Information supplied: Begin

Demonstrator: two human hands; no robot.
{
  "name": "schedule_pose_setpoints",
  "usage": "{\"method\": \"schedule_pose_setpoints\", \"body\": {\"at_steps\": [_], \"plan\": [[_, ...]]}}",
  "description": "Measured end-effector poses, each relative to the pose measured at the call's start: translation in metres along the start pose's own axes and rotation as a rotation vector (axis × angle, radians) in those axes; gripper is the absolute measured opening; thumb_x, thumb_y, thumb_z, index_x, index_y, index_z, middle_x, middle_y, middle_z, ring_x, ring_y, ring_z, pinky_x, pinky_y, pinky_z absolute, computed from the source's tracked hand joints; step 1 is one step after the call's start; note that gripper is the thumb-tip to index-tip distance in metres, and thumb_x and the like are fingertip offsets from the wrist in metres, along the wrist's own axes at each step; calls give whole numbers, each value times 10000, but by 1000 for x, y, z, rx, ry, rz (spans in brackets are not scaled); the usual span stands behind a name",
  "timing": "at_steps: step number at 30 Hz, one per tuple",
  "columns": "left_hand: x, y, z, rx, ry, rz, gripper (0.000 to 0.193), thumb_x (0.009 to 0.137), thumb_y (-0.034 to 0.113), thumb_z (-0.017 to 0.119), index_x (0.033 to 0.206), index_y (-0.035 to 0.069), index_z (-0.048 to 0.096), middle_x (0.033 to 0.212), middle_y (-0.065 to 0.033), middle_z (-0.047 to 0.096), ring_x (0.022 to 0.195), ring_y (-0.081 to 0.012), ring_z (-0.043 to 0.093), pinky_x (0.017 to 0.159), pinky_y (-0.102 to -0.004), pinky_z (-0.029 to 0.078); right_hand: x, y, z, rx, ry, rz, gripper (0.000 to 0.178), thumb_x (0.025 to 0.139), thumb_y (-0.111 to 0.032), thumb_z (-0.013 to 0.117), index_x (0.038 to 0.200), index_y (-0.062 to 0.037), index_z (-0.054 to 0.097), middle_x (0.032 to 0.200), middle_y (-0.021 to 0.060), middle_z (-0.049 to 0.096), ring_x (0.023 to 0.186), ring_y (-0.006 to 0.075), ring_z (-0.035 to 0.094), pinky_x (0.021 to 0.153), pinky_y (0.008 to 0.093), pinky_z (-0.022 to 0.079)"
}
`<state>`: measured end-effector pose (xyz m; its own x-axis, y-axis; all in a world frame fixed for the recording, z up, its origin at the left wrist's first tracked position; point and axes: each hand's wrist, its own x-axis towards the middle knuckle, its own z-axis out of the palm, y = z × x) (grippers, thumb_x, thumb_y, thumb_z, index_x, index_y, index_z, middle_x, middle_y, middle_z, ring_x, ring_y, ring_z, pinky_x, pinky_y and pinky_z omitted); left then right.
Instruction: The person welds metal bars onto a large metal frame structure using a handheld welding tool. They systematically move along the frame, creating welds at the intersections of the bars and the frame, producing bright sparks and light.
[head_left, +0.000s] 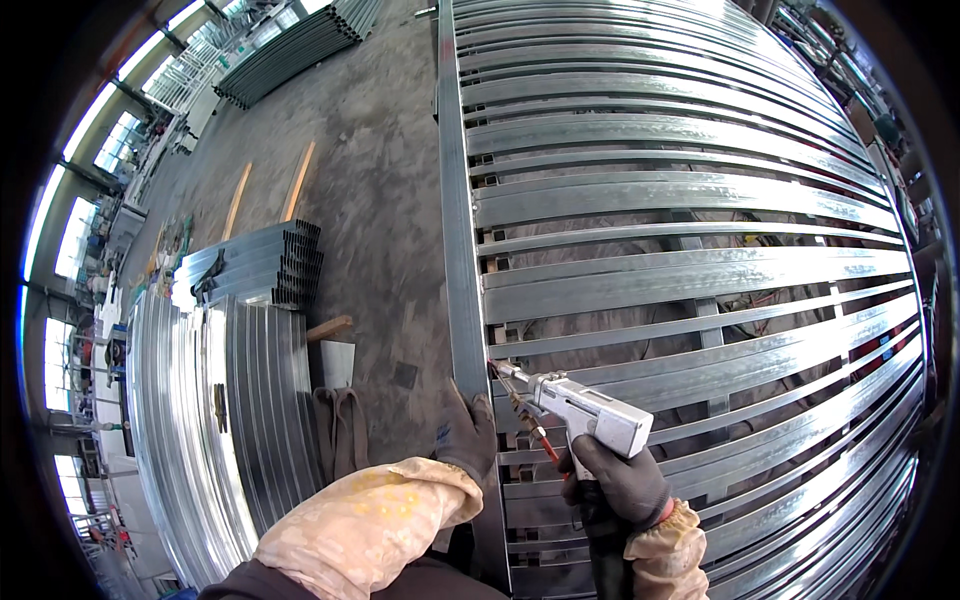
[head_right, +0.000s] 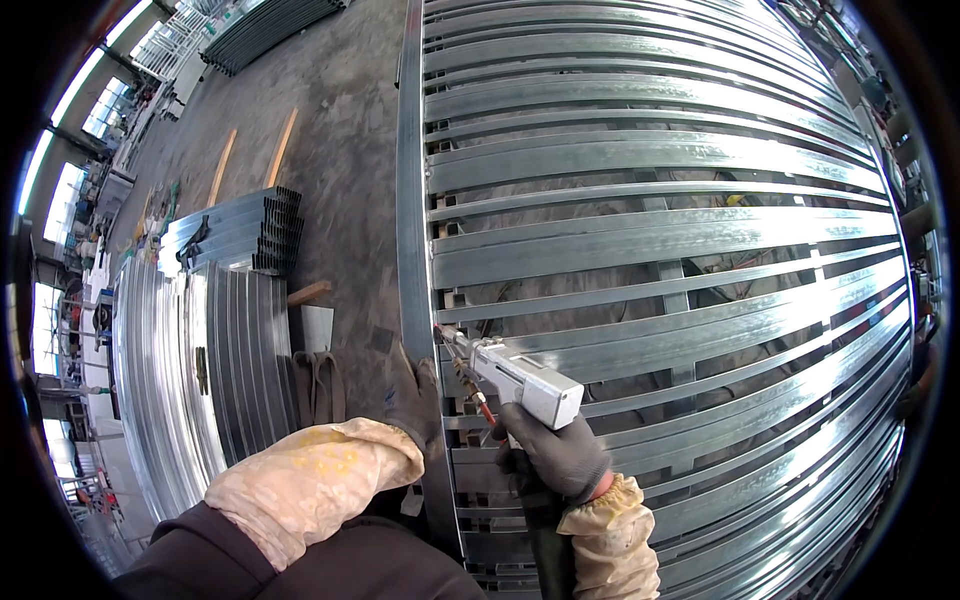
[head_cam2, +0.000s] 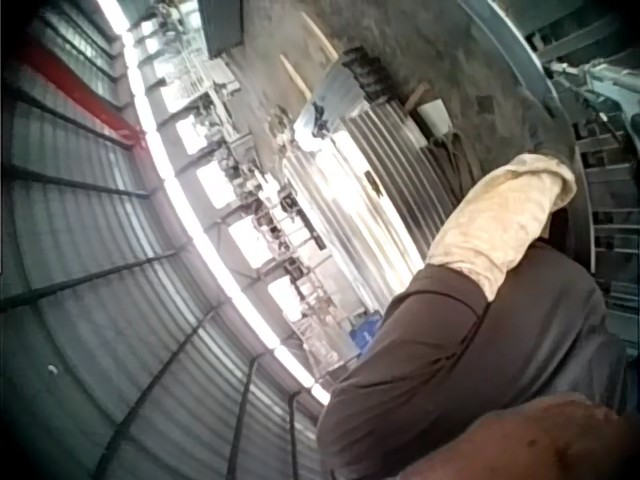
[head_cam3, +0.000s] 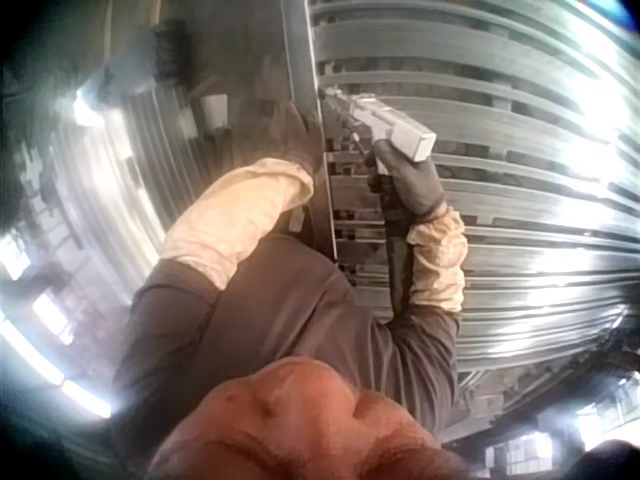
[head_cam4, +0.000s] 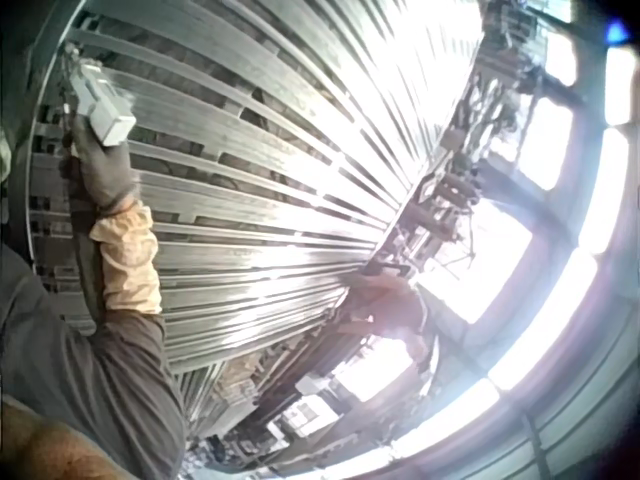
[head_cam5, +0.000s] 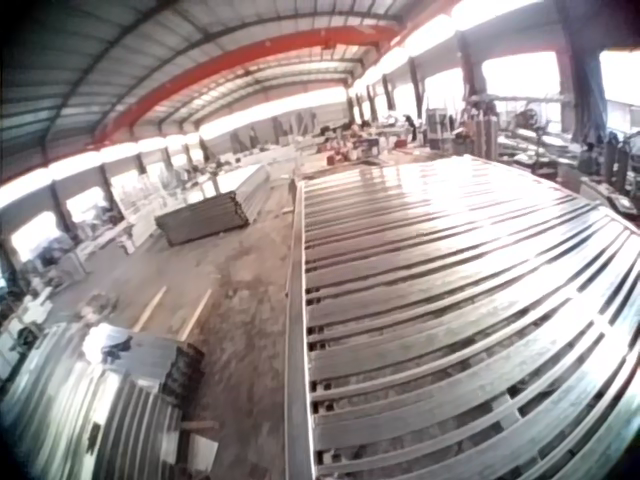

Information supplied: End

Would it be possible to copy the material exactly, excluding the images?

§ Task response:
Demonstrator: two human hands; no robot.
{
  "name": "schedule_pose_setpoints",
  "usage": "{\"method\": \"schedule_pose_setpoints\", \"body\": {\"at_steps\": [_], \"plan\": [[_, ...]]}}",
  "description": "Measured end-effector poses, each relative to the pose measured at the call's start: translation in metres along the start pose's own axes and rotation as a rotation vector (axis × angle, radians) in those axes; gripper is the absolute measured opening; thumb_x, thumb_y, thumb_z, index_x, index_y, index_z, middle_x, middle_y, middle_z, ring_x, ring_y, ring_z, pinky_x, pinky_y, pinky_z absolute, computed from the source's tracked hand joints; step 1 is one step after the call's start; note that gripper is the thumb-tip to index-tip distance in metres, and thumb_x and the like are fingertip offsets from the wrist in metres, along the wrist's own axes at each step; calls give whole numbers, each value times 10000, but by 1000 for x, y, z, rx, ry, rz (spans in brackets are not scaled); the usual span stands behind a name",
  "timing": "at_steps: step number at 30 Hz, one per tuple",
  "columns": "left_hand: x, y, z, rx, ry, rz, gripper (0.000 to 0.193), thumb_x (0.009 to 0.137), thumb_y (-0.034 to 0.113), thumb_z (-0.017 to 0.119), index_x (0.033 to 0.206), index_y (-0.035 to 0.069), index_z (-0.048 to 0.096), middle_x (0.033 to 0.212), middle_y (-0.065 to 0.033), middle_z (-0.047 to 0.096), ring_x (0.022 to 0.195), ring_y (-0.081 to 0.012), ring_z (-0.043 to 0.093), pinky_x (0.017 to 0.159), pinky_y (-0.102 to -0.004), pinky_z (-0.029 to 0.078); right_hand: x, y, z, rx, ry, rz, gripper (0.000 to 0.178), thumb_x (0.025 to 0.139), thumb_y (-0.111 to 0.032), thumb_z (-0.013 to 0.117), index_x (0.038 to 0.200), index_y (-0.062 to 0.037), index_z (-0.054 to 0.097), middle_x (0.032 to 0.200), middle_y (-0.021 to 0.060), middle_z (-0.049 to 0.096), ring_x (0.023 to 0.186), ring_y (-0.006 to 0.075), ring_z (-0.035 to 0.094), pinky_x (0.021 to 0.153), pinky_y (0.008 to 0.093), pinky_z (-0.022 to 0.079)"
}
`<state>`: measured end-effector pose (xyz m; its own x-axis, y-axis; all in a world frame fixed for the recording, z up, its origin at the left wrist's first tracked position; point and axes: each hand's wrist, its own x-axis towards the middle knuckle, its own z-axis out of the palm, y = z × x) (grippers, thumb_x, thumb_y, thumb_z, index_x, index_y, index_z, middle_x, middle_y, middle_z, ring_x, ring_y, ring_z, pinky_x, pinky_y and pinky_z omitted); left then right.
Instruction: The person welds metal bars onto a large metal frame structure using a handheld welding tool. They systematically move along the frame, creating welds at the intersections of the bars and the frame, producing bright sparks and light.
[head_left, +0.000s] 
[head_right, +0.000s] 
[head_cam2, +0.000s] 
[head_cam3, +0.000s] 
[head_cam4, +0.000s] 
[head_cam5, +0.000s] 

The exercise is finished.